8. En cinquième et dernier lieu, aux termes de l’article L. 612-6 du code de l’entrée et du séjour des étrangers et du droit d’asile : « Lorsque aucun délai de départ volontaire n’a été accordé à l’étranger, l’autorité administrative assortit la décision portant obligation de quitter le territoire français d’une interdiction de retour sur le territoire français. Des circonstances humanitaires peuvent toutefois justifier que l’autorité administrative n’édicte pas d’interdiction de retour. Les effets de cette interdiction cessent à l’expiration d’une durée, fixée par l’autorité administrative, qui ne peut excéder trois ans à compter de l’exécution de l’obligation de quitter le territoire français. ». L’article L. 612-10 du même code précise que : « Pour fixer la durée des interdictions de retour mentionnées aux articles L. 612-6 et L. 612-7, l’autorité administrative tient compte de la durée de présence de l’étranger sur le territoire français, de la nature et de l’ancienneté de ses liens avec la France, de la circonstance qu’il a déjà fait l’objet ou non d’une mesure d’éloignement et de la menace pour l’ordre public que représente sa présence sur le territoire français. (…) ». Il résulte de ces dispositions que, lorsque le préfet prend, à l’encontre d’un étranger, une décision portant obligation de quitter le territoire français ne comportant aucun délai de départ, ou lorsque l’étranger n’a pas respecté le délai qui lui était imparti pour satisfaire à cette obligation, il appartient au préfet d’assortir sa décision d’une interdiction de retour sur le territoire français, sauf dans le cas où des circonstances humanitaires y feraient obstacle. Seule la durée de cette interdiction de retour doit être appréciée au regard des quatre critères énumérés par l’article L. 612-10 du code de l’entrée et du séjour des étrangers et du droit d’asile, à savoir la durée de la présence de l’étranger sur le territoire français, la nature et l’ancienneté de ses liens avec la France, l’existence ou non d’une précédente mesure d’éloignement et, le cas échéant, la menace pour l’ordre public que constitue sa présence sur le territoire.

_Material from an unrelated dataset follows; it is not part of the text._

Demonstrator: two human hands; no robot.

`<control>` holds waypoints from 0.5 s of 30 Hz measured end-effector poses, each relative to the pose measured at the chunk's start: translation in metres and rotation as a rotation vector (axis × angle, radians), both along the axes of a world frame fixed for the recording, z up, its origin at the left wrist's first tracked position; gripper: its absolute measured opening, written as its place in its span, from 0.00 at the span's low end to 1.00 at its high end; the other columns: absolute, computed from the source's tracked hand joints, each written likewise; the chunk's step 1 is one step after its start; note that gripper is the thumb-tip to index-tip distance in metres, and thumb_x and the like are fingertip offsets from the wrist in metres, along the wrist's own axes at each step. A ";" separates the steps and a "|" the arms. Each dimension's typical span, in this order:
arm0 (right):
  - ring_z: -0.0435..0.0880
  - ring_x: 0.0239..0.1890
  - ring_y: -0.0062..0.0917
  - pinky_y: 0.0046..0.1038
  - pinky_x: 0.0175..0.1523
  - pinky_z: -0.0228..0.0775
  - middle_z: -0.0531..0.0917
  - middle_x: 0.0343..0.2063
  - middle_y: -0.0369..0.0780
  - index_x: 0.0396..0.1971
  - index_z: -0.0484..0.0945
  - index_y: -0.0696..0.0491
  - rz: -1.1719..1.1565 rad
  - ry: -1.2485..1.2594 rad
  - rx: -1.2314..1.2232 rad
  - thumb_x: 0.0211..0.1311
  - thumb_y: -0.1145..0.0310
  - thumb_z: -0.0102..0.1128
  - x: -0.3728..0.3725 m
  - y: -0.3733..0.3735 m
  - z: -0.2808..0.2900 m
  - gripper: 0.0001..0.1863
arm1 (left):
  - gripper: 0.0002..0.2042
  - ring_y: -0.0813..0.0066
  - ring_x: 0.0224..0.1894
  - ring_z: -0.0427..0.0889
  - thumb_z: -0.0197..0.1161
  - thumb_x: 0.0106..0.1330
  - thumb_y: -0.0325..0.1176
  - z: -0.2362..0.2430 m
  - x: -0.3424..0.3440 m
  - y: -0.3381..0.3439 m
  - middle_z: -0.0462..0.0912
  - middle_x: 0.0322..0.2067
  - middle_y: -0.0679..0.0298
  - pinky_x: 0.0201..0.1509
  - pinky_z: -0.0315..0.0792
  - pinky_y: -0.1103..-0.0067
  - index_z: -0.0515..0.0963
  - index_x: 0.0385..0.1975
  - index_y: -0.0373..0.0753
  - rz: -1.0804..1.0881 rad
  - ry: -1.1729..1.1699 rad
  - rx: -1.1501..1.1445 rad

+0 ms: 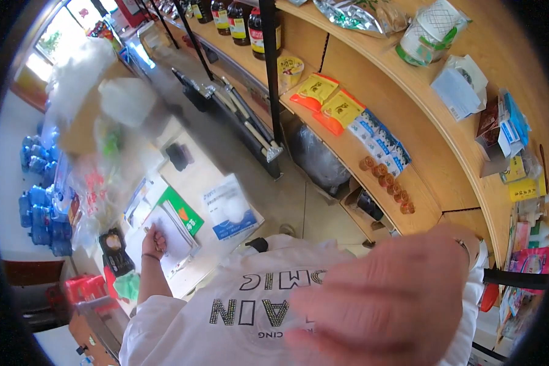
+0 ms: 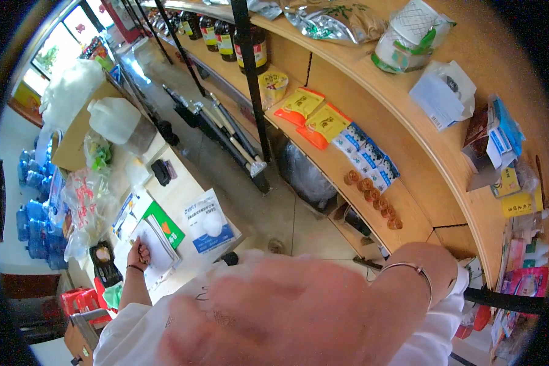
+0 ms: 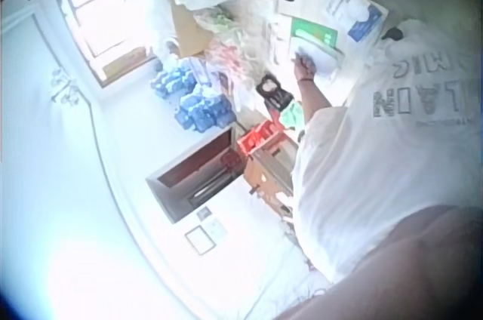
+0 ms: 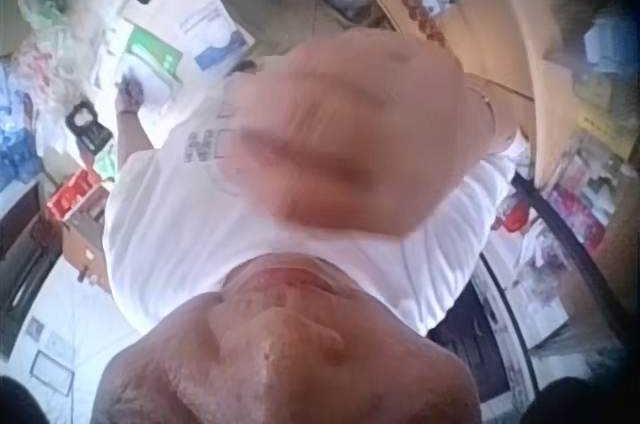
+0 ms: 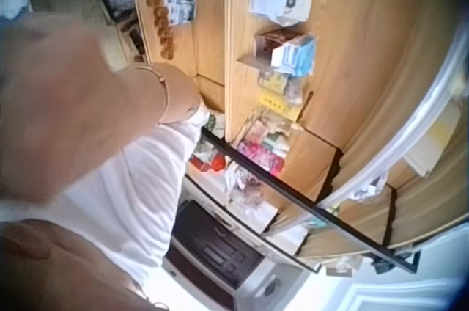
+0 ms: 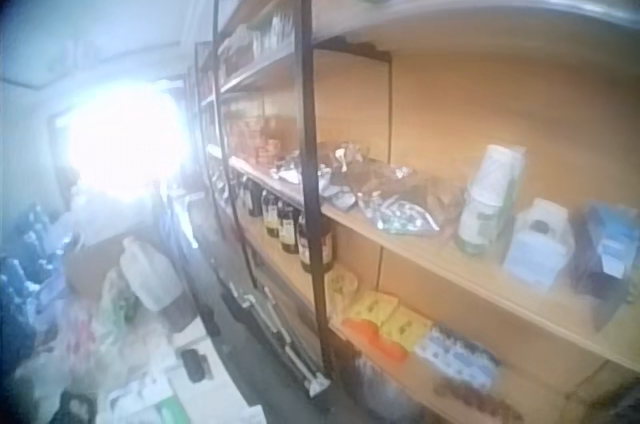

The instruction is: The person writes on a clipboard, handles a face mask package, puts items into a plastic bag, and sorts through a stack of papers and books on a table.

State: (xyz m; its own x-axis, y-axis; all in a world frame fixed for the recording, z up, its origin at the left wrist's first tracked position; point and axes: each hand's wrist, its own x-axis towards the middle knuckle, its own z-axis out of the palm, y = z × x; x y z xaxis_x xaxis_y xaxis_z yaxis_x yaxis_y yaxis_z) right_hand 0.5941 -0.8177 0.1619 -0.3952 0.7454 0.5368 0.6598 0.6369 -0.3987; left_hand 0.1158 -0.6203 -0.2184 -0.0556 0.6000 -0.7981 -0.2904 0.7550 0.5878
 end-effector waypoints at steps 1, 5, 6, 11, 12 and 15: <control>0.77 0.21 0.19 0.18 0.17 0.65 0.80 0.28 0.35 0.22 0.78 0.50 0.020 0.004 0.042 0.35 0.69 0.65 -0.008 0.004 0.007 0.09 | 0.21 0.83 0.08 0.54 0.53 0.63 0.48 -0.003 0.004 0.005 0.54 0.09 0.75 0.08 0.47 0.85 0.57 0.11 0.49 -0.023 -0.017 0.040; 0.77 0.20 0.19 0.18 0.17 0.64 0.80 0.28 0.35 0.23 0.78 0.50 -0.001 0.047 0.194 0.36 0.69 0.64 -0.025 0.014 -0.004 0.09 | 0.19 0.84 0.09 0.56 0.55 0.62 0.47 0.001 0.019 0.020 0.56 0.10 0.75 0.09 0.48 0.86 0.59 0.13 0.49 -0.056 -0.013 0.078; 0.77 0.20 0.19 0.18 0.17 0.64 0.80 0.28 0.35 0.23 0.78 0.50 -0.004 0.053 0.216 0.36 0.69 0.64 -0.029 0.015 -0.005 0.09 | 0.18 0.84 0.10 0.56 0.55 0.62 0.46 0.002 0.020 0.018 0.57 0.11 0.75 0.09 0.48 0.87 0.59 0.13 0.49 -0.046 -0.009 0.087; 0.77 0.20 0.19 0.18 0.17 0.64 0.79 0.27 0.34 0.24 0.77 0.50 -0.077 0.100 0.314 0.36 0.69 0.63 -0.063 0.020 -0.022 0.09 | 0.19 0.84 0.10 0.54 0.53 0.63 0.47 0.000 0.001 0.017 0.56 0.11 0.75 0.09 0.46 0.87 0.58 0.13 0.50 -0.104 -0.082 0.007; 0.77 0.20 0.19 0.18 0.17 0.64 0.79 0.27 0.34 0.24 0.77 0.50 -0.090 0.107 0.296 0.37 0.68 0.63 -0.071 0.021 -0.035 0.09 | 0.19 0.84 0.10 0.53 0.52 0.63 0.47 0.001 -0.005 0.011 0.55 0.11 0.75 0.09 0.45 0.86 0.57 0.12 0.50 -0.153 -0.123 0.014; 0.78 0.23 0.24 0.25 0.22 0.69 0.78 0.24 0.37 0.31 0.76 0.52 -0.054 0.005 -0.056 0.42 0.74 0.58 -0.096 0.016 -0.089 0.11 | 0.18 0.84 0.09 0.54 0.50 0.64 0.48 -0.012 -0.024 0.009 0.55 0.11 0.76 0.09 0.45 0.86 0.58 0.14 0.50 -0.136 -0.159 0.021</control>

9. En l’occurrence, M. D…, qui ne fait état d’aucune circonstance humanitaire est célibataire et sans enfant, ne justifie pas de l’ancienneté de sa résidence habituelle en France et indique lui-même avoir fait l’objet d’une précédente mesure d’éloignement. Dans ces conditions, il n’est pas fondé à soutenir que le préfet a commis une erreur d’appréciation en fixant lui interdisant de retourner sur le territoire français pendant une durée d’un an, nonobstant l’absence de tout antécédent judiciaire et la présence régulière en France de plusieurs membres de sa famille.
10. Il résulte de tout ce qui précède que M. D… n’est pas davantage fondé à soutenir que c’est à tort que, par le jugement attaqué, le premier juge a rejeté sa demande tendant à l’annulation des arrêtés du 11 octobre 2023. Par suite, sa requête doit être rejetée, y compris ses conclusions à fin d’injonction et celles tendant à l’application des dispositions de l’article L. 761-1 du code de justice administrative.
DÉCIDE :
Article 1er : La requête de M. D… est rejetée.
Article 2 : Le présent arrêt sera notifié à M. A… D… et au ministre de l’intérieur et des outre-mer.
Copie en sera adressée au préfet de la Haute-Vienne.
Délibéré après l’audience du 30 avril 2024 à laquelle siégeaient :
M. Laurent Pouget, président,
Mme Marie-Pierre Beuve Dupuy, présidente-assesseure,
M. Manuel Bourgeois, premier conseiller.
Rendu public par mise à disposition au greffe, le 21 mai 2024.
Le rapporteur,
Manuel B…
Le président,
Laurent PougetLa greffière,
Chirine Michallet
La République mande et ordonne au ministre de l’intérieur et des outre-mer en ce qui le concerne et à tous commissaires de justice à ce requis en ce qui concerne les voies de droit commun, contre les parties privées, de pourvoir à l’exécution du présent arrêt.